* [WHAT TO PRODUCE]: In the listing that follows, determine how many lines include the word "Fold". Respond with that number alone.

* [INPUT DATA]:
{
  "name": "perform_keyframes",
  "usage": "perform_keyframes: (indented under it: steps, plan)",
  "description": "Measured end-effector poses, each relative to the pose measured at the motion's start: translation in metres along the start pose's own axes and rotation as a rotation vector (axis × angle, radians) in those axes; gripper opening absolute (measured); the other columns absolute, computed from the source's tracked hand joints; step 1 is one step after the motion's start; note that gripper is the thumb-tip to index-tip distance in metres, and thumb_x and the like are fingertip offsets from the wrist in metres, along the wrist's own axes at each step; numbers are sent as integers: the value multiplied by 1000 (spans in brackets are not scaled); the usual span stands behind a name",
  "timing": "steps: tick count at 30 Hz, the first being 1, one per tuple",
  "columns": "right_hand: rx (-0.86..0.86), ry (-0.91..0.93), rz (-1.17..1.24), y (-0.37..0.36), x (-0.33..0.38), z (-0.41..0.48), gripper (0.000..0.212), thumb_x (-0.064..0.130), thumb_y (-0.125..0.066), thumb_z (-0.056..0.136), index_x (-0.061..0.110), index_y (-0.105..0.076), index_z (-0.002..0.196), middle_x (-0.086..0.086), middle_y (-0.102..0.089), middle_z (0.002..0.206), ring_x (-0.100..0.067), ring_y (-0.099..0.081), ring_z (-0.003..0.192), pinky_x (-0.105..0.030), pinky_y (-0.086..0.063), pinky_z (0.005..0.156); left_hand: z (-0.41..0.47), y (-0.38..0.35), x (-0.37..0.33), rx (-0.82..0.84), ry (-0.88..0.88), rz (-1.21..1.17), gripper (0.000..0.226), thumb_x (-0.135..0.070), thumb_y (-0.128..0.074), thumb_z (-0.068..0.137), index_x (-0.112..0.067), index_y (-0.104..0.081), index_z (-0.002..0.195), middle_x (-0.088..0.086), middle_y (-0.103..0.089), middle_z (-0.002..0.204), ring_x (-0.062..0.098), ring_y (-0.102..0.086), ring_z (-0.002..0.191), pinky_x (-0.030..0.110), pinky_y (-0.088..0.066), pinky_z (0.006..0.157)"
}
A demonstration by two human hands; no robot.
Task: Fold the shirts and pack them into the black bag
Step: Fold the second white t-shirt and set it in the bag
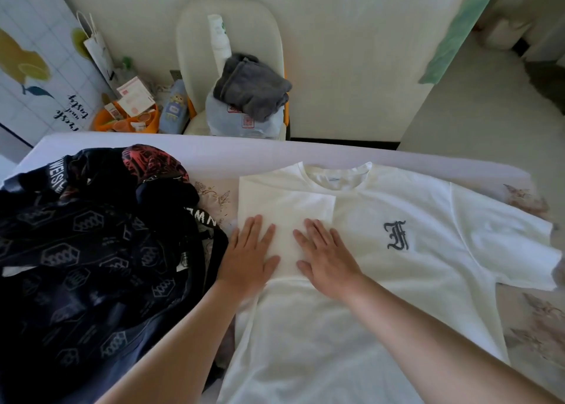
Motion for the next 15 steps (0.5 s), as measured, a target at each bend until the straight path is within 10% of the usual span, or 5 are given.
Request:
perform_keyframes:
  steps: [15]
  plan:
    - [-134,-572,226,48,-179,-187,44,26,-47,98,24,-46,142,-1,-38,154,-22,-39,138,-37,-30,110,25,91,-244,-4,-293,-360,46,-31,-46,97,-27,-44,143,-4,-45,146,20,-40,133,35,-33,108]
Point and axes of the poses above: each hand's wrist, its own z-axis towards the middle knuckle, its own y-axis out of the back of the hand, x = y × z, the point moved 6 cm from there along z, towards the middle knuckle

* [TASK SOLUTION]: 2